Because yes, it’s true, Stab certainly have access to the cream of surfing’s talent, in and out of the water. And yes, as a conceptual video series How Surfers Get Paid may be poorly named but is very well executed. The editing is very Gen Z, and a little derivative, but that doesn’t impair the overall production.
So far, it’s a nostalgic delight. What’s particularly shocking is that we should feel nostalgia for such a recent past. It’s arresting to see the timelines laid out in back and white, and to understand just how much of a blip the success of pro surfing and the industry at large was. Really, it was over in the blink of an eye.
So what do we learn? Well, I can only comment on episodes 1-3 (though I will most certainly be retaining my Stab subscription for access to more).
Fundamentally, it seems the message from the series is how money fucked things. How those with power and influence, the magazines, the filmmakers, the clothing manufacturers, wielded it in a way that destroyed the industry. There was no trust, no morality. Backstabbing, undercutting and one-upmanship were all par for the course. And in the end, the game was a bogey for everyone.
Of course, that’s what happens when human beings are given too much power. It’s what happens when ruthless capitalism is allowed to fester. People get drunk on power. George Orwell dedicated a life to warning us of that.

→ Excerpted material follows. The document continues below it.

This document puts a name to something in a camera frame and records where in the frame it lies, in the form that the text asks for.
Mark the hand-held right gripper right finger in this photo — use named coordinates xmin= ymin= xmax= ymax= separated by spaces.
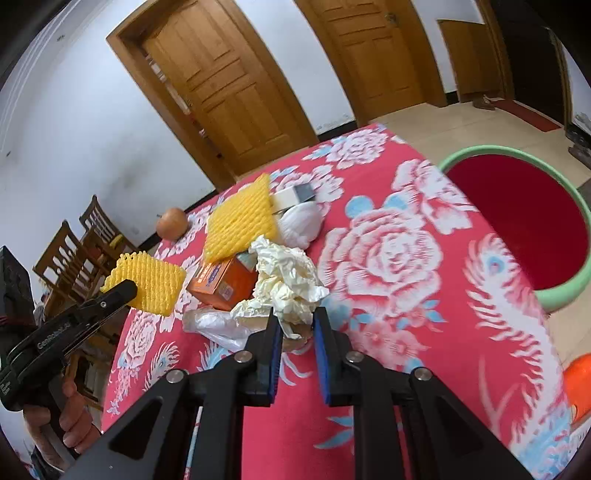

I couldn’t help but see Paul Naude’s face flicker from pig to man, and from man to pig, and from pig to man again as he recalled his jealousies and brutalities in the name of business. There he was, drunk in the farmhouse whilst all the other animals shivered in the yard.
But the folly of letting people of influence control the narrative is telling if we examine the surfers who form the bulk of the interviews in the series so far. They are those with the most lucrative contracts in surf history: Jordy Smith, Dane Reynolds, Julian Wilson, Kolohe Andino.
Ask yourself: beyond money and early fame, what else unites them?
Lacklustre careers, unrealised potential, personal unfulfillment.
When money becomes the bottom line, it seems no-one wins in the end.
Jordy’s had a decent pro career, but it’s been nothing if not underwhelming. Reminders of the potential that led Paul Naude to sue him, and for Nike and others to engage in a furious bidding war for his services, are quite shocking. The hype was justified. Jordy’s old clips stand up today. Watching them again, it’s hard to reconcile the fact he didn’t go on to dominate the surf world in its entirety and collect more than one world title along the way.
Julian, too. Solid, respectable, but a million miles away from where we thought he might end up.
And what did Kolohe Andino get for his unparalleled ten-year deal at seventeen years old? Over-confidence? Too much security? A sense of entitlement? Not a single Tour victory, at any rate.
Dane Reynolds is asked about the fact he had the most lucrative contract in surf history. “If that’s the case,” he chuckles, bemused, “where did it all go?”
All of them went in hands and feet first. They each grabbed bags from sweaty executive paws. But what good did it do them, or their brands, or us?
The one who didn’t, as recalled in the series, was Bobby Martinez, a man who should be a hero to all. He recognised the false, rotten economy of giving people what they ask for, and of bending to the will of others. He refused to bow to money or influence, turning down over a million dollars a year because he saw the truth. History remembers him favourably. Orwell would surely have approved.
So, Mr Sam McIntosh, whilst I still find the term “access journalism” abhorrent, much less the justification of it, I do have to concede that you have produced some rather excellent content. I shall be watching more, and I would strongly recommend others do the same.
Hopefully the message of the series remains Orwellian: “Power is not a means; it is an end. One does not establish a dictatorship in order to safeguard a revolution. The object of persecution is persecution. The object of torture is torture. The object of power is power.”